## Dataset extract
☆ ☆ ☆
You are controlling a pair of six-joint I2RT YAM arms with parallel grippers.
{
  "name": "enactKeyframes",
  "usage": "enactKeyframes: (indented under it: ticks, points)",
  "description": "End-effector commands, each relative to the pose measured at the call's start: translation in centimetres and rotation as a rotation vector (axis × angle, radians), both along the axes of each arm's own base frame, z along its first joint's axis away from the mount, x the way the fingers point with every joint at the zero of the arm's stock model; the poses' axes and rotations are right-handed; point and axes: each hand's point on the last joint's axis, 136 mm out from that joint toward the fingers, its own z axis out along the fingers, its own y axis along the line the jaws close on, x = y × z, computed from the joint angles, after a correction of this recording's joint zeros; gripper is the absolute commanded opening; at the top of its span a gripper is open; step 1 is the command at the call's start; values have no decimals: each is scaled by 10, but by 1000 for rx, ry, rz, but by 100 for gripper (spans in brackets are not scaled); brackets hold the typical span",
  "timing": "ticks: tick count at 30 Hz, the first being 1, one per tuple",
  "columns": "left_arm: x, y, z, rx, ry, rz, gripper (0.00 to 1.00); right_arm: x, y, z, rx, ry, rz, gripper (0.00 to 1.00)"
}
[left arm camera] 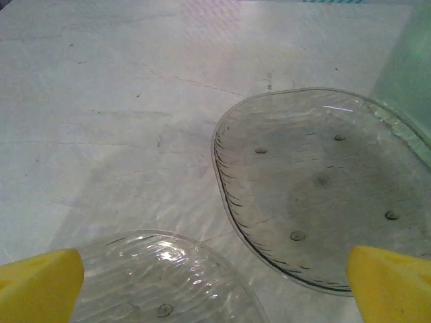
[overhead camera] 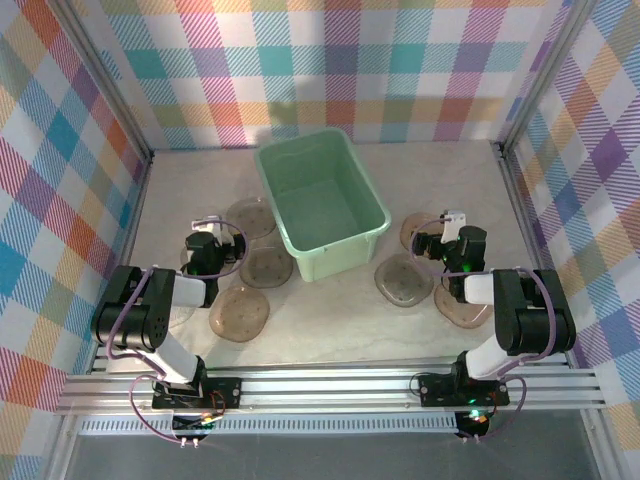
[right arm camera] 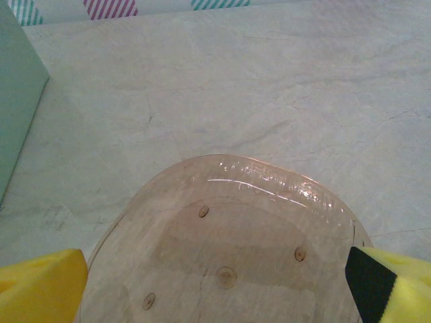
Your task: Place the plates into the plastic bin on the countertop
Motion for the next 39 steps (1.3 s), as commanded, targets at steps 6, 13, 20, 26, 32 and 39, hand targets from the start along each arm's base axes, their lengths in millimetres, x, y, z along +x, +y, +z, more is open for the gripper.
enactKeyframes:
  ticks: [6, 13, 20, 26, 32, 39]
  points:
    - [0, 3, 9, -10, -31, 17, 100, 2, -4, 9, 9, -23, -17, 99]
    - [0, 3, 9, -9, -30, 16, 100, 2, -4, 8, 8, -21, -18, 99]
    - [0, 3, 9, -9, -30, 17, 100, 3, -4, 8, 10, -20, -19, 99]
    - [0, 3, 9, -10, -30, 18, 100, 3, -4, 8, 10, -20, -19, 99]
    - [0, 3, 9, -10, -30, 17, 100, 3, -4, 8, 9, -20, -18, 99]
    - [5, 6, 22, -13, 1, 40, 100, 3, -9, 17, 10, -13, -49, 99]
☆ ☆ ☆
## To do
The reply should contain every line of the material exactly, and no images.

## Your solution
You are controlling a pair of six-joint I2RT YAM arms with parallel grippers.
{
  "name": "enactKeyframes",
  "usage": "enactKeyframes: (indented under it: ticks, points)",
  "description": "End-effector commands, each relative to the pose measured at the call's start: translation in centimetres and rotation as a rotation vector (axis × angle, radians), both along the axes of each arm's own base frame, z along its first joint's axis away from the mount, x the way the fingers point with every joint at the zero of the arm's stock model; the poses' axes and rotations are right-handed; point and axes: each hand's point on the last joint's axis, 136 mm out from that joint toward the fingers, its own z axis out along the fingers, its own y axis along the line the jaws close on, x = y × z, computed from the joint angles, after a correction of this recording's joint zeros; gripper is the absolute commanded opening; at the top of its span a gripper is open; step 1 is the command at the call's start; values have no decimals: each is scaled by 10, but by 1000 for rx, ry, rz, but by 100 for gripper (spans in brackets are not scaled); brackets hold the typical span",
  "timing": "ticks: tick count at 30 Hz, the first being 1, one per tuple",
  "columns": "left_arm: x, y, z, rx, ry, rz, gripper (0.00 to 1.00); right_arm: x, y, z, rx, ry, rz, gripper (0.00 to 1.00)"
}
[left arm camera] 
[overhead camera] 
[right arm camera] 
Your task: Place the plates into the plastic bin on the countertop
Motion for the next 39 steps (1.3 s), as commanded, targets at steps 6, 13, 20, 26, 32 and 39, hand targets from the start along each arm's base axes, their lengths in millimetres, x, y, z along +x, +y, +z, more is open for the gripper.
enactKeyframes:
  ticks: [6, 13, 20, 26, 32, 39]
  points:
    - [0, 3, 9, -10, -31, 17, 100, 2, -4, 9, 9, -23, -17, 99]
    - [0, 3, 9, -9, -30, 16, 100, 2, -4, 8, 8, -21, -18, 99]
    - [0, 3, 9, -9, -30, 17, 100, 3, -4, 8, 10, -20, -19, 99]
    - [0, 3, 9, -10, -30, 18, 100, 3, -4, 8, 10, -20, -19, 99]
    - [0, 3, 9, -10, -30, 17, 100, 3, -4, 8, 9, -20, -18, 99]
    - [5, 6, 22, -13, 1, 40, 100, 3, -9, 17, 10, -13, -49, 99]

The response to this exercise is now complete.